According to Professor Jonathan Haidt, over the past twenty years, parents have
addicted their children to safety, and we’re just beginning to discover the
harm that did. Self-esteem and self-fulfillment have been turned into drugs
(OK, technically, they’ve always been drugs.) Back in 1985, Pat Benatar
released a song “(Stop Using) Sex As A Weapon,” and not only did not not listen
to her, but we did listen (and are still listening) to those who, a generation earlier,
taught us that if we can’t be with the one we love, we should love the one we’re
with – or otherwise use sex as a drug.
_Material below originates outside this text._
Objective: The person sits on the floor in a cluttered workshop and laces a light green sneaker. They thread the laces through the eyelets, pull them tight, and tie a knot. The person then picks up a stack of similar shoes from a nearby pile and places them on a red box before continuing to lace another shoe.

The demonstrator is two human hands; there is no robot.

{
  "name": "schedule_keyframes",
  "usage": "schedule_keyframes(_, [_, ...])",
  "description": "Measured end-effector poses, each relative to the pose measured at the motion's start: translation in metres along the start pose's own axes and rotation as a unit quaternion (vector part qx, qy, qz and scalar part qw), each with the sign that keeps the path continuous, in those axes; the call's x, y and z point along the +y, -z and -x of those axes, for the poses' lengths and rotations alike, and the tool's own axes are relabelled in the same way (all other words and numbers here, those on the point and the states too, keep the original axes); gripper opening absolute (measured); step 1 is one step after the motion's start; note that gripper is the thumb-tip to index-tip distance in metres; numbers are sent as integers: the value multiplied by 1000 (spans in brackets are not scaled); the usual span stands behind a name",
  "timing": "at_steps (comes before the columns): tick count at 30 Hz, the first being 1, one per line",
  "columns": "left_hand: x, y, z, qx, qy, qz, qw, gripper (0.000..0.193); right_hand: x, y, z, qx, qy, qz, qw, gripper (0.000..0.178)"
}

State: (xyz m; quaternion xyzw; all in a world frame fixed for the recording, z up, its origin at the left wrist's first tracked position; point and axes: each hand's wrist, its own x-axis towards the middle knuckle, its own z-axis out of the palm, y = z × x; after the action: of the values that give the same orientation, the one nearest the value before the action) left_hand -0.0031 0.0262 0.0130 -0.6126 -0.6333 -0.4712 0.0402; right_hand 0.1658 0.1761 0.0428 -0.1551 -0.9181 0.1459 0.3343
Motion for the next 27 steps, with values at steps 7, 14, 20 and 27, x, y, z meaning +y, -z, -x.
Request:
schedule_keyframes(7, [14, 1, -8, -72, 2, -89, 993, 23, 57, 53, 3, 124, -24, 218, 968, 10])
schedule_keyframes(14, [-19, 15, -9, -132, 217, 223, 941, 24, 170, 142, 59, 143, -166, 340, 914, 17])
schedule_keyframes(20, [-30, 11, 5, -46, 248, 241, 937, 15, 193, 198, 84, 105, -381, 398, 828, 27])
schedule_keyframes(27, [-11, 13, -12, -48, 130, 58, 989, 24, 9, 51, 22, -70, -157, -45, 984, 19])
Yeah, that can’t possibly be harmful to
anyone.
Morality
isn’t about making us miserable. It’s about making us strong. It’s not about
making us feel good, it’s about doing what is in the best interest of all
involved. Immorality is always about feeling good, about needs, and about our knowing
better that God that if we take a bite, we shall not surely die, but rather, we
will be like God.
And I guess we'll come back to the rest of the passage tomorrow.